PROMPT:
If a line in the entries below includes "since", show that line.

:::

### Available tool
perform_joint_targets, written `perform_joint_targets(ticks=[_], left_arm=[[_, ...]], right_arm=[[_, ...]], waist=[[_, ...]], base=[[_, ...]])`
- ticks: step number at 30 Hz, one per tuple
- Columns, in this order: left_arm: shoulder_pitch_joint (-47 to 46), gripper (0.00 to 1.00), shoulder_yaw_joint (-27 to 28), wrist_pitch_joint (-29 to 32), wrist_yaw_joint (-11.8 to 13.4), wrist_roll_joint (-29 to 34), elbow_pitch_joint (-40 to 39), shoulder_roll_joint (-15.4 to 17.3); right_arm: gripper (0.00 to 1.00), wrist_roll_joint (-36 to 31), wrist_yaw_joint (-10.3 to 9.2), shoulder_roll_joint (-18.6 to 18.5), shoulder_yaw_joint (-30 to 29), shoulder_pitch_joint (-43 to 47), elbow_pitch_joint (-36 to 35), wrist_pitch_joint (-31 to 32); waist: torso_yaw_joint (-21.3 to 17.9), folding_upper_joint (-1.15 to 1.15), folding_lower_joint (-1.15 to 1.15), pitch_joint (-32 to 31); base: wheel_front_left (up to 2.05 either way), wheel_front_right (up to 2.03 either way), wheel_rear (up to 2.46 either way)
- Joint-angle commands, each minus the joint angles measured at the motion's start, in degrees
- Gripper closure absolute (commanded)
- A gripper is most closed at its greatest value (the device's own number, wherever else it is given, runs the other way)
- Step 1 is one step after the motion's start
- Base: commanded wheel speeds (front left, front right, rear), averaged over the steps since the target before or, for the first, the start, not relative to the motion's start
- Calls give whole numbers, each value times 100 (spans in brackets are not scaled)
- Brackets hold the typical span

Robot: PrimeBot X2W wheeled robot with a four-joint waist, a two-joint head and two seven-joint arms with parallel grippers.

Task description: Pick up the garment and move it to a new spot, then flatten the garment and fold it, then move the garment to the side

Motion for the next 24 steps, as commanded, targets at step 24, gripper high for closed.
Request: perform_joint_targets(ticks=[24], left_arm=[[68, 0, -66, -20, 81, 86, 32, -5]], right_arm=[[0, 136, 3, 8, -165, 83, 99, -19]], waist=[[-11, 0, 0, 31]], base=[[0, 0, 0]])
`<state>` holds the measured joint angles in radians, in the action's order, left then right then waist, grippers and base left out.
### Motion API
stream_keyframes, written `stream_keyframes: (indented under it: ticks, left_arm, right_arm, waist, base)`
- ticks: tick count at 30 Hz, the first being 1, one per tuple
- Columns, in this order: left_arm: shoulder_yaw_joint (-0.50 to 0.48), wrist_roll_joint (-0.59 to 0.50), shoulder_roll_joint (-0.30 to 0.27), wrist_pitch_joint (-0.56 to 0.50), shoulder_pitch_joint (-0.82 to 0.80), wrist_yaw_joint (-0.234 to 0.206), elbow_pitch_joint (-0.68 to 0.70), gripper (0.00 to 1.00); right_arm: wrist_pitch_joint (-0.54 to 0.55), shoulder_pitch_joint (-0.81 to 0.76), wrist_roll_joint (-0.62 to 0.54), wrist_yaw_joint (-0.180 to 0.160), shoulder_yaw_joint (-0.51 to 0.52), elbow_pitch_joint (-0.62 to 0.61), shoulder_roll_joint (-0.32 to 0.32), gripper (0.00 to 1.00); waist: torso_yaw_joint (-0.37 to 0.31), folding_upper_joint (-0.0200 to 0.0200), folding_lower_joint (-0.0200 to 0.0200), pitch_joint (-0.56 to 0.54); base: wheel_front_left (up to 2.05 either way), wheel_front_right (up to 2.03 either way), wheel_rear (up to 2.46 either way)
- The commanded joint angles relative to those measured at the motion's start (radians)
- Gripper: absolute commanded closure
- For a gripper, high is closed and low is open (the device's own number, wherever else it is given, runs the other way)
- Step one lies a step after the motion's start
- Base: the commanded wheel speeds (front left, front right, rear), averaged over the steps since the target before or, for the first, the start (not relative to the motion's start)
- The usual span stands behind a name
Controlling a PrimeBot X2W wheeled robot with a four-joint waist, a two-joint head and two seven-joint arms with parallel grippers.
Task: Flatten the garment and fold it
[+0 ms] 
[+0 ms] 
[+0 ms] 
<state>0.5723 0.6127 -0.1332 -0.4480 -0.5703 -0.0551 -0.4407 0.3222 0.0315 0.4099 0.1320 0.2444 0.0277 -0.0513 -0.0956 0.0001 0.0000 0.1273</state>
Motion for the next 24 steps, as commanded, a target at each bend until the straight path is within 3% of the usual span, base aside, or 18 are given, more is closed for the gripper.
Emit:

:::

WRITTEN SOLUTION:
- Base: commanded wheel speeds (front left, front right, rear), averaged over the steps since the target before or, for the first, the start, not relative to the motion's start
- Base: the commanded wheel speeds (front left, front right, rear), averaged over the steps since the target before or, for the first, the start (not relative to the motion's start)

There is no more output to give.